Well, research shows T1 mothers are less likely to long-term breastfeed successfully.  You read a lot of quotes in scientific journals like this:

Click on the image to go to the full article on PubMed.

Click on the image to go to the full article on PubMed.

I’m sure this isn’t a huge surprise to any of us, as most hard things in life are a bit harder with T1 along for the ride.  Nevertheless, I’m proud that I lasted this long (despite the fact that I’m guilty of “down-prioritizing my own needs”).
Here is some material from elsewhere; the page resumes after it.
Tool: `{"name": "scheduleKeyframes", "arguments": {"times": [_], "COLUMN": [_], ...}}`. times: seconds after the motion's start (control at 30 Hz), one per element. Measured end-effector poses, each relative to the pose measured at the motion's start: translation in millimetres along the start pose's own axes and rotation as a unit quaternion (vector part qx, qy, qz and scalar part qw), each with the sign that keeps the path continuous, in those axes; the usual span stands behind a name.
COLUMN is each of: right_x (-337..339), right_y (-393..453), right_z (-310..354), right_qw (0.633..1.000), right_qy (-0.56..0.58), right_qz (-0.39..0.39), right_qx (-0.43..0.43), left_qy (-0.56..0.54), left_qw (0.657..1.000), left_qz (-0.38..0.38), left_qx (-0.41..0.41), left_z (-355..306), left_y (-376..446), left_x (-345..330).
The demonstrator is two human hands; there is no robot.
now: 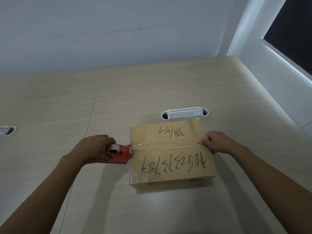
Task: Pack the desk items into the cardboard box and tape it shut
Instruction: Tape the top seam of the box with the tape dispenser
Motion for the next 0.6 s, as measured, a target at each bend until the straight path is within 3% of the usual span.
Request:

Research also shows that a longer duration of breastfeeding might help protect my children from potentially developing T1 themselves.   So, I’m proud for that reason as well. I really like to think that despite my broken immune system, I was still able to pass on to my little guy what he needed for his tiny immune system to grow big and strong (hopefully strong enough to know not to attack parts of his own little body!).

I’m also nervous.  I’ve been telling myself that when I finished nursing I would get back on the trail to emphasizing my own health, which means letting my body adjust to the hormone changes that come with quitting (and premature menopause) and then figuring out where my insulin requirements really stand now.  This is daunting.  So much has changed!  I weigh more.  My activity levels are different.  My schedule is more erratic.  I eat a little differently.  I was never afraid of a new variable before.  I watched my BG patterns and I made adjustments as needed.  But this?  This is a LOT of variables that have changed at once.  I almost feel like I’m starting from scratch.  Then again, I knew it was coming, so the jig is up.  I’m on my own once more with no excuses and it’s time to work on stabilizing my BG patterns.